Re: [PATCH V2 1/4] vmalloc: introduce vfree_atomic()

From: Nick Piggin
Date: Tue Nov 18 2008 - 07:06:19 EST


On Tuesday 18 November 2008 22:38, Lai Jiangshan wrote:
> Nick Piggin wrote:
> > On Tuesday 18 November 2008 19:51, Lai Jiangshan wrote:
> >> fdtable and sysipc use vfree() in RCU callback. this patch
> >> introduce vfree_atomic() for them.
> >
> > AFAIKS, vfree is usable from atomic context? What am I missing?
>
> Hi, Nick Piggin,
>
> Sorry for misled you.
>
> fdtable and sysipc use vfree() in RCU callback.(_but defer it by
> schedule_work()_) current vfree() is not usable from atomic context, so
> this patches are worthy.

Hi,

I just wonder why vfree is not usable from atomic context? It is well
known that it can't be used in interrupt context, but just atomic
should work?


> even if vfree() is usable from atomic context soon,
> [PATCH 3/4] [PATCH 4/4] are still worthy now. Because these two patches are
> independent from vfree().(just needs to be changed one or two lines
> when vfree() is usable from atomic context)
>
> I suggest we can use vfree_atomic() before vfree() is available
> for atomic context. Because fdtable and sysipc need a grace way for
> using RCU and vmalloc/vfree. (actually, fdtable and sysipc have implemented
> they own "vfree_atomic()", but it's very ugly)

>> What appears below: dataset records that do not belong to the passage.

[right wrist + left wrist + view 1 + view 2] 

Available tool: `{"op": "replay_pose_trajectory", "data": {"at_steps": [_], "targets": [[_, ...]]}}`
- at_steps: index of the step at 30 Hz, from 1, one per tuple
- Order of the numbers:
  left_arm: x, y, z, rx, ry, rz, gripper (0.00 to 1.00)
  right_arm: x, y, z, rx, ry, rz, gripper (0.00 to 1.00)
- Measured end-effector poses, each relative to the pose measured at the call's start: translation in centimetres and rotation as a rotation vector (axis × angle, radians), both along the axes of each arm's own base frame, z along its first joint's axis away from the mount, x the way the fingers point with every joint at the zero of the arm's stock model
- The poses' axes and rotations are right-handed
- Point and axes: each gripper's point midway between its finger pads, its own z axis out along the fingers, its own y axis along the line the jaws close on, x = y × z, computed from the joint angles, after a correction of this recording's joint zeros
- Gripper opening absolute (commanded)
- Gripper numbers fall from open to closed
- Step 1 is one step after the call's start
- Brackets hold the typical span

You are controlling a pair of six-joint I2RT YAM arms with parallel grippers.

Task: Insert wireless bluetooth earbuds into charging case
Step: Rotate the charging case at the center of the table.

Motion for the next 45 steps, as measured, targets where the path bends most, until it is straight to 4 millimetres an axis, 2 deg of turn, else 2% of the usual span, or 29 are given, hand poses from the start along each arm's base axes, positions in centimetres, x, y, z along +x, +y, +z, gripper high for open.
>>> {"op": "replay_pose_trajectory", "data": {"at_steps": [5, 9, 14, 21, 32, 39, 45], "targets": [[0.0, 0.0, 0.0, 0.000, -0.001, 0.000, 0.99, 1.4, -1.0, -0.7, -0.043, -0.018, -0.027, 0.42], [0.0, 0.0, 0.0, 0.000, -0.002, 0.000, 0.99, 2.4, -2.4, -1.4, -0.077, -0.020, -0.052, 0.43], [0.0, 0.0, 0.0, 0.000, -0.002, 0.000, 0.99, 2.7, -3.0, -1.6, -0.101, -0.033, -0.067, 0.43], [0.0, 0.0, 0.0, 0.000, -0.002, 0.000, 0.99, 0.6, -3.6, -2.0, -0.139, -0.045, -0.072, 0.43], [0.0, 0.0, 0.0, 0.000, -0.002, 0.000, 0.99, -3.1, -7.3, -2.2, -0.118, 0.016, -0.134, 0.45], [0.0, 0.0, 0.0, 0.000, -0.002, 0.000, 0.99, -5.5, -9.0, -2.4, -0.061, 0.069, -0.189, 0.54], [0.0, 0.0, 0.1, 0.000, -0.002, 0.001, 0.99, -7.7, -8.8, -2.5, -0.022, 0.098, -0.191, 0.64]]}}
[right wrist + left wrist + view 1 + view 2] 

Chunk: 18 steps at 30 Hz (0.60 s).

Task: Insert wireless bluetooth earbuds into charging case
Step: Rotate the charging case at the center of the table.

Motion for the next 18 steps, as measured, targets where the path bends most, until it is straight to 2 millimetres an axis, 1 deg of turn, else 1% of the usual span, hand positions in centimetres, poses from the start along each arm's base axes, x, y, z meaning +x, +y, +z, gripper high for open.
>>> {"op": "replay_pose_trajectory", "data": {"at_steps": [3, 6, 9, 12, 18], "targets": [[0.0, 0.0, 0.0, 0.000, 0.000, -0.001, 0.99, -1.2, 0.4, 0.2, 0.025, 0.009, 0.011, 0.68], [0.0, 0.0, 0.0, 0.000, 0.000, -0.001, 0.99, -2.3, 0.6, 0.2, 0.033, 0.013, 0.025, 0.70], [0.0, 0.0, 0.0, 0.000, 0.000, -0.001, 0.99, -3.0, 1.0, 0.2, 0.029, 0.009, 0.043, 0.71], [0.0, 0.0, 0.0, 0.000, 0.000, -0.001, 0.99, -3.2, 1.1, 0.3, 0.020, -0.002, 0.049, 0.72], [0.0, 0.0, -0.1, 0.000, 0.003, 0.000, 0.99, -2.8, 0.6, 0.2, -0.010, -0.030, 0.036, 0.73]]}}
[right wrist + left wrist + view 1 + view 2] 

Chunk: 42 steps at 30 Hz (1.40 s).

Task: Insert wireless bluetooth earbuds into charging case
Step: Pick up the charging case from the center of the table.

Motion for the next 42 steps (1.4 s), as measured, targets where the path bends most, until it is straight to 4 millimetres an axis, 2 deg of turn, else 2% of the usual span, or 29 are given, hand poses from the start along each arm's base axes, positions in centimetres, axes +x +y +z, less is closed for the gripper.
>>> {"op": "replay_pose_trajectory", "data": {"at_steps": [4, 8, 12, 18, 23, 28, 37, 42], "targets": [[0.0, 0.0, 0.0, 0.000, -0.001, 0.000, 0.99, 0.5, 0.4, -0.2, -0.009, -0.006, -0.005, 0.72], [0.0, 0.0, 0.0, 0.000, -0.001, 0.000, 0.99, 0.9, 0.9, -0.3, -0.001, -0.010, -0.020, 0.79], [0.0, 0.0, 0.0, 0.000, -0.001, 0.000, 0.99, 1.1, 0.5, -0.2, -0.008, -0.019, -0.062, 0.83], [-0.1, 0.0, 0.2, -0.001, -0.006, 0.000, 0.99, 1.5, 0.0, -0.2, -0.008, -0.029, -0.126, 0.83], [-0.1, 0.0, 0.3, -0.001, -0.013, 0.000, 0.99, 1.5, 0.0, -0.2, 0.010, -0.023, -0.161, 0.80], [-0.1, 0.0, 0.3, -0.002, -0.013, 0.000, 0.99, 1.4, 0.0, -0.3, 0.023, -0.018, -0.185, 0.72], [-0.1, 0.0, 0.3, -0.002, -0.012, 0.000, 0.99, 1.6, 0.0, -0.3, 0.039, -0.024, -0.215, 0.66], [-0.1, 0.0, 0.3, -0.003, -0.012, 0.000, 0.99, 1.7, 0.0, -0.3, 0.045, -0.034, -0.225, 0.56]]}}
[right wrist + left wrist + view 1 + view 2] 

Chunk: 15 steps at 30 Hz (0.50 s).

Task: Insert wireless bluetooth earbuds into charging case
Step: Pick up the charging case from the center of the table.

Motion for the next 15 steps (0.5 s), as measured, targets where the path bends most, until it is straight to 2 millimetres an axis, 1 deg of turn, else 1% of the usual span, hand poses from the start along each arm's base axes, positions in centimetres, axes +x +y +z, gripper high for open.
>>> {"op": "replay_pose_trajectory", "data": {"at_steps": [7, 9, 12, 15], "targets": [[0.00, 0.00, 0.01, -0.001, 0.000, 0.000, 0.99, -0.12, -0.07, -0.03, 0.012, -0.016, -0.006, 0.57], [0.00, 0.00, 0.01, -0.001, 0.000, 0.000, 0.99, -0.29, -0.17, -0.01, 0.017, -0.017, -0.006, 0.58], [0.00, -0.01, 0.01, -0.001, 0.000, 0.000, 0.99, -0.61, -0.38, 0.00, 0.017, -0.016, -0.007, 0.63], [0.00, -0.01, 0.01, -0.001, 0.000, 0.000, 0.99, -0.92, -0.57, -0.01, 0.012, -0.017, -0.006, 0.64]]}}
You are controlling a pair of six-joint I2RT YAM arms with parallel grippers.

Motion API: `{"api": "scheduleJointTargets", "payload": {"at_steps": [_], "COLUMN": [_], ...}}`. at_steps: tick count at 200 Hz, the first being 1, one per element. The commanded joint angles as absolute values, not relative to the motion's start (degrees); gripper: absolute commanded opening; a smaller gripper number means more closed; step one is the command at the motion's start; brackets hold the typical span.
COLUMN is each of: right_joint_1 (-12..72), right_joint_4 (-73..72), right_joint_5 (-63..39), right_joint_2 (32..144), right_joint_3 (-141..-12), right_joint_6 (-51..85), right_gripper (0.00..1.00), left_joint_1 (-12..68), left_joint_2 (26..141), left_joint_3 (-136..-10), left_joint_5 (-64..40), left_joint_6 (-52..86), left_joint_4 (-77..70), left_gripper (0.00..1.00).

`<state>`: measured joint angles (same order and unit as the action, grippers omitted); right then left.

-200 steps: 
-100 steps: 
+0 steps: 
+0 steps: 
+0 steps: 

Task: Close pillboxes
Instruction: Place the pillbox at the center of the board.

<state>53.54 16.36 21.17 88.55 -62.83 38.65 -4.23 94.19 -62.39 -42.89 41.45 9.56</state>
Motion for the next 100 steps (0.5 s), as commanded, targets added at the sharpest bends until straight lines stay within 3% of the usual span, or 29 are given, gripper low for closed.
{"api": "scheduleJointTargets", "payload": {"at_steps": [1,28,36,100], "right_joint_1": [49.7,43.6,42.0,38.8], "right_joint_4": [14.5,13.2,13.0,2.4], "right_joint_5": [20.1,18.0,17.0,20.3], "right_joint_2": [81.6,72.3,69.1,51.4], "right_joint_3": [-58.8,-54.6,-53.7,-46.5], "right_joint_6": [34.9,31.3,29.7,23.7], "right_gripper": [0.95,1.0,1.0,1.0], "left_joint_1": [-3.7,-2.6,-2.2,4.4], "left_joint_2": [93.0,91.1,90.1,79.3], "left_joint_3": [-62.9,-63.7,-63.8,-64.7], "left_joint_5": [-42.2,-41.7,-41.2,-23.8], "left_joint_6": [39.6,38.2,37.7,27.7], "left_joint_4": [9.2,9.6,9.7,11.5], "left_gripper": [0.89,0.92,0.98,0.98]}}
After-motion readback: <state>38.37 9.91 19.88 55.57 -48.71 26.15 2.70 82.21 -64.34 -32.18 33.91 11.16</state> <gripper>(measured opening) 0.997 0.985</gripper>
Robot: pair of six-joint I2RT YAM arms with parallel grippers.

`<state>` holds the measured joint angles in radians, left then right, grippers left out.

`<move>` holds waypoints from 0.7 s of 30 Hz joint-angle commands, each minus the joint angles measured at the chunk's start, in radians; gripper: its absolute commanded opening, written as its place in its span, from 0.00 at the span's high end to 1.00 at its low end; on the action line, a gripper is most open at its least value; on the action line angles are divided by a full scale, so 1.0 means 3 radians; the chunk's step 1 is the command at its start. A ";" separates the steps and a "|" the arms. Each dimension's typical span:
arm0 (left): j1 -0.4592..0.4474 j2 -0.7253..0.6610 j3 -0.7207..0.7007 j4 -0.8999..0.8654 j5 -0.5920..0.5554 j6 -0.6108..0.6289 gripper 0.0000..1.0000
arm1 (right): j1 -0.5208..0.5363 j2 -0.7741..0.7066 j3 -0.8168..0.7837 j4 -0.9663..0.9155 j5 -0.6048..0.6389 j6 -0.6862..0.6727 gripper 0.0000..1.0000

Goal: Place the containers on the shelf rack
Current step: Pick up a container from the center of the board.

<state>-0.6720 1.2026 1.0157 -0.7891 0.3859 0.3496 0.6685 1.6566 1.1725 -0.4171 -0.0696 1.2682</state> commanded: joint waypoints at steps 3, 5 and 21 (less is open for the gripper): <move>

It's probably not a bad idea to consolidate these into one place.
Using vfree directly is not a trivial change, it could cause
regressions.


> Thanx, Lai.
>
> > Actually, one could argue that we don't want to perform such
> > costly operations in the atomic context, however with lazy
> > unmapping, vfree is very cheap now (amortized, at least).
>
> I'm looking forward to vfree() is available for atomic context.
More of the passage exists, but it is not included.